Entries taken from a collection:
***
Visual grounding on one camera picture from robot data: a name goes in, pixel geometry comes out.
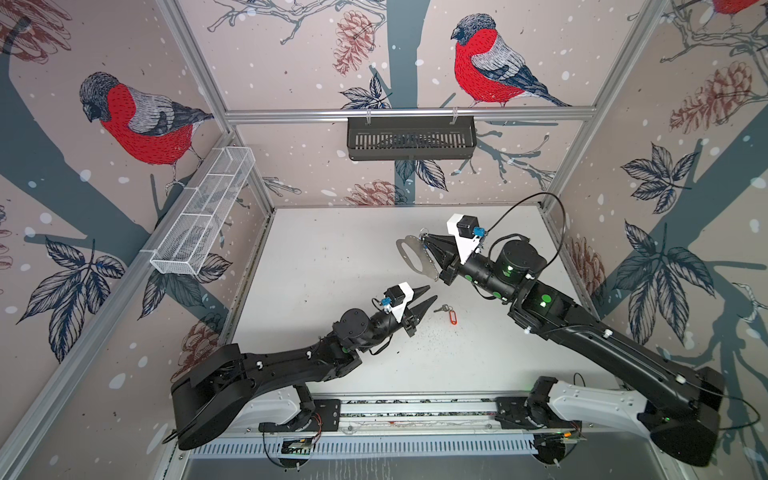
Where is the silver metal carabiner keyring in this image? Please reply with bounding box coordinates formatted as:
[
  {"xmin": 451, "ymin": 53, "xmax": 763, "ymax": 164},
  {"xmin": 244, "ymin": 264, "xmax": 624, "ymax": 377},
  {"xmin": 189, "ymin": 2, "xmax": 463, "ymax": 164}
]
[{"xmin": 395, "ymin": 229, "xmax": 439, "ymax": 282}]

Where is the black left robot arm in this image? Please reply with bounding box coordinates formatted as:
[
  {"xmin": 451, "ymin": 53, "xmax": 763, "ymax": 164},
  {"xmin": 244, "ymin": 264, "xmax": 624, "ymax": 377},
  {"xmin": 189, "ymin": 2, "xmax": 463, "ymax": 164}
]
[{"xmin": 163, "ymin": 283, "xmax": 438, "ymax": 451}]

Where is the horizontal aluminium frame bar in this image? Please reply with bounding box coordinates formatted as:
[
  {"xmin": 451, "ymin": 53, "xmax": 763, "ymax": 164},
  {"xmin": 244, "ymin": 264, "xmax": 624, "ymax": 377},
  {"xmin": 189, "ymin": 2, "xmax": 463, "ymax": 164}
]
[{"xmin": 224, "ymin": 106, "xmax": 597, "ymax": 125}]

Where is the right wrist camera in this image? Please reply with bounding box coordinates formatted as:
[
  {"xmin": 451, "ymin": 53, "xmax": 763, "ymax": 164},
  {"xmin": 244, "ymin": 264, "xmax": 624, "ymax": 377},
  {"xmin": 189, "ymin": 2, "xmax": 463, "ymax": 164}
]
[{"xmin": 446, "ymin": 214, "xmax": 486, "ymax": 265}]

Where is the black hanging wire basket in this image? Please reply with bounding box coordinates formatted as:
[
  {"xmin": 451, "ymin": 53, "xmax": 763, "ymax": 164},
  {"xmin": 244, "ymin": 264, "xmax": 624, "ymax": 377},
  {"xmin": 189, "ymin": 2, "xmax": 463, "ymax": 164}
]
[{"xmin": 347, "ymin": 116, "xmax": 477, "ymax": 161}]

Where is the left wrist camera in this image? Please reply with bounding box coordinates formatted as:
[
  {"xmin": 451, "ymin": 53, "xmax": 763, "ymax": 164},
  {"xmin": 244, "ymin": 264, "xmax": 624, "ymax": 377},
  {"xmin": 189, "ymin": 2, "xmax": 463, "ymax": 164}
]
[{"xmin": 374, "ymin": 282, "xmax": 414, "ymax": 323}]

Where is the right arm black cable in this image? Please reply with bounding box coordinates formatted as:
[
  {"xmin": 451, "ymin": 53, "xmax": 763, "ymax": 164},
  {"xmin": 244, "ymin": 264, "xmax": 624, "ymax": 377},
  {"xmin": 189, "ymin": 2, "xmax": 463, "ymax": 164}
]
[{"xmin": 482, "ymin": 191, "xmax": 567, "ymax": 265}]

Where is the white mesh wire shelf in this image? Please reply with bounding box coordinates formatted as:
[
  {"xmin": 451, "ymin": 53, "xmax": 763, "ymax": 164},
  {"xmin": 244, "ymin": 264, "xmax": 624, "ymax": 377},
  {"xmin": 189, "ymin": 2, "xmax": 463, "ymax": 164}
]
[{"xmin": 150, "ymin": 146, "xmax": 255, "ymax": 275}]

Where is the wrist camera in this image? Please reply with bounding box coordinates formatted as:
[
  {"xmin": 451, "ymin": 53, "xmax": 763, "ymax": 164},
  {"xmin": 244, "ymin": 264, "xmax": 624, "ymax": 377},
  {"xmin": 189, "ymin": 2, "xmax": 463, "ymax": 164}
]
[
  {"xmin": 374, "ymin": 282, "xmax": 414, "ymax": 323},
  {"xmin": 446, "ymin": 214, "xmax": 486, "ymax": 265}
]

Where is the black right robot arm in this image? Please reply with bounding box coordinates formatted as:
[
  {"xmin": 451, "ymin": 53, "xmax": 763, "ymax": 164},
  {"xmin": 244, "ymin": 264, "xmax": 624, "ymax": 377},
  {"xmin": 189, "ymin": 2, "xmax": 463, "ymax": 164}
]
[{"xmin": 422, "ymin": 234, "xmax": 724, "ymax": 467}]

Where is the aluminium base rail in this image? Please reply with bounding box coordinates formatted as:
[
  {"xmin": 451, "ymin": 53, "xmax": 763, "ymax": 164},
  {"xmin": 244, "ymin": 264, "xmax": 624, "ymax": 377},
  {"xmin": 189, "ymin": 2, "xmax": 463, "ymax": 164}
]
[{"xmin": 191, "ymin": 397, "xmax": 634, "ymax": 468}]

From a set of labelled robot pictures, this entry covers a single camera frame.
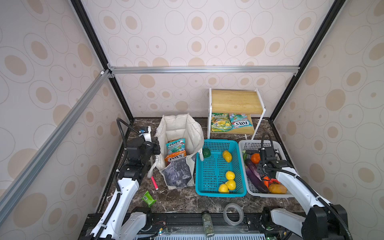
***
## Work instruction
Return the records verbatim, minus pictures.

## Response to the task
Visual grounding on one camera picture from robot data: a name goes in, pixel geometry comes out.
Where is the silver metal carabiner keyring in this image? Please reply with bounding box coordinates formatted as:
[
  {"xmin": 451, "ymin": 53, "xmax": 763, "ymax": 164},
  {"xmin": 244, "ymin": 264, "xmax": 624, "ymax": 377},
  {"xmin": 189, "ymin": 2, "xmax": 463, "ymax": 164}
]
[{"xmin": 395, "ymin": 229, "xmax": 439, "ymax": 282}]

Where is the black left robot arm in this image? Please reply with bounding box coordinates formatted as:
[
  {"xmin": 451, "ymin": 53, "xmax": 763, "ymax": 164},
  {"xmin": 244, "ymin": 264, "xmax": 624, "ymax": 377},
  {"xmin": 189, "ymin": 2, "xmax": 463, "ymax": 164}
]
[{"xmin": 163, "ymin": 283, "xmax": 438, "ymax": 451}]

Where is the horizontal aluminium frame bar in this image? Please reply with bounding box coordinates formatted as:
[
  {"xmin": 451, "ymin": 53, "xmax": 763, "ymax": 164},
  {"xmin": 244, "ymin": 264, "xmax": 624, "ymax": 377},
  {"xmin": 189, "ymin": 2, "xmax": 463, "ymax": 164}
]
[{"xmin": 224, "ymin": 106, "xmax": 597, "ymax": 125}]

Where is the right wrist camera in this image? Please reply with bounding box coordinates formatted as:
[
  {"xmin": 451, "ymin": 53, "xmax": 763, "ymax": 164},
  {"xmin": 244, "ymin": 264, "xmax": 624, "ymax": 377},
  {"xmin": 189, "ymin": 2, "xmax": 463, "ymax": 164}
]
[{"xmin": 446, "ymin": 214, "xmax": 486, "ymax": 265}]

Where is the black hanging wire basket in this image? Please reply with bounding box coordinates formatted as:
[
  {"xmin": 451, "ymin": 53, "xmax": 763, "ymax": 164},
  {"xmin": 244, "ymin": 264, "xmax": 624, "ymax": 377},
  {"xmin": 189, "ymin": 2, "xmax": 463, "ymax": 164}
]
[{"xmin": 347, "ymin": 116, "xmax": 477, "ymax": 161}]

Where is the left wrist camera in this image? Please reply with bounding box coordinates formatted as:
[
  {"xmin": 451, "ymin": 53, "xmax": 763, "ymax": 164},
  {"xmin": 244, "ymin": 264, "xmax": 624, "ymax": 377},
  {"xmin": 189, "ymin": 2, "xmax": 463, "ymax": 164}
]
[{"xmin": 374, "ymin": 282, "xmax": 414, "ymax": 323}]

Where is the right arm black cable in this image? Please reply with bounding box coordinates formatted as:
[
  {"xmin": 451, "ymin": 53, "xmax": 763, "ymax": 164},
  {"xmin": 244, "ymin": 264, "xmax": 624, "ymax": 377},
  {"xmin": 189, "ymin": 2, "xmax": 463, "ymax": 164}
]
[{"xmin": 482, "ymin": 191, "xmax": 567, "ymax": 265}]

Where is the white mesh wire shelf in this image? Please reply with bounding box coordinates formatted as:
[
  {"xmin": 451, "ymin": 53, "xmax": 763, "ymax": 164},
  {"xmin": 244, "ymin": 264, "xmax": 624, "ymax": 377},
  {"xmin": 189, "ymin": 2, "xmax": 463, "ymax": 164}
]
[{"xmin": 150, "ymin": 146, "xmax": 255, "ymax": 275}]

Where is the wrist camera in this image? Please reply with bounding box coordinates formatted as:
[
  {"xmin": 451, "ymin": 53, "xmax": 763, "ymax": 164},
  {"xmin": 244, "ymin": 264, "xmax": 624, "ymax": 377},
  {"xmin": 189, "ymin": 2, "xmax": 463, "ymax": 164}
]
[
  {"xmin": 374, "ymin": 282, "xmax": 414, "ymax": 323},
  {"xmin": 446, "ymin": 214, "xmax": 486, "ymax": 265}
]

Where is the black right robot arm in this image? Please reply with bounding box coordinates formatted as:
[
  {"xmin": 451, "ymin": 53, "xmax": 763, "ymax": 164},
  {"xmin": 244, "ymin": 264, "xmax": 624, "ymax": 377},
  {"xmin": 189, "ymin": 2, "xmax": 463, "ymax": 164}
]
[{"xmin": 422, "ymin": 234, "xmax": 724, "ymax": 467}]

Where is the aluminium base rail in this image? Please reply with bounding box coordinates formatted as:
[
  {"xmin": 451, "ymin": 53, "xmax": 763, "ymax": 164},
  {"xmin": 244, "ymin": 264, "xmax": 624, "ymax": 377},
  {"xmin": 189, "ymin": 2, "xmax": 463, "ymax": 164}
]
[{"xmin": 191, "ymin": 397, "xmax": 634, "ymax": 468}]

From a set of labelled robot pictures, this entry covers a single camera frame.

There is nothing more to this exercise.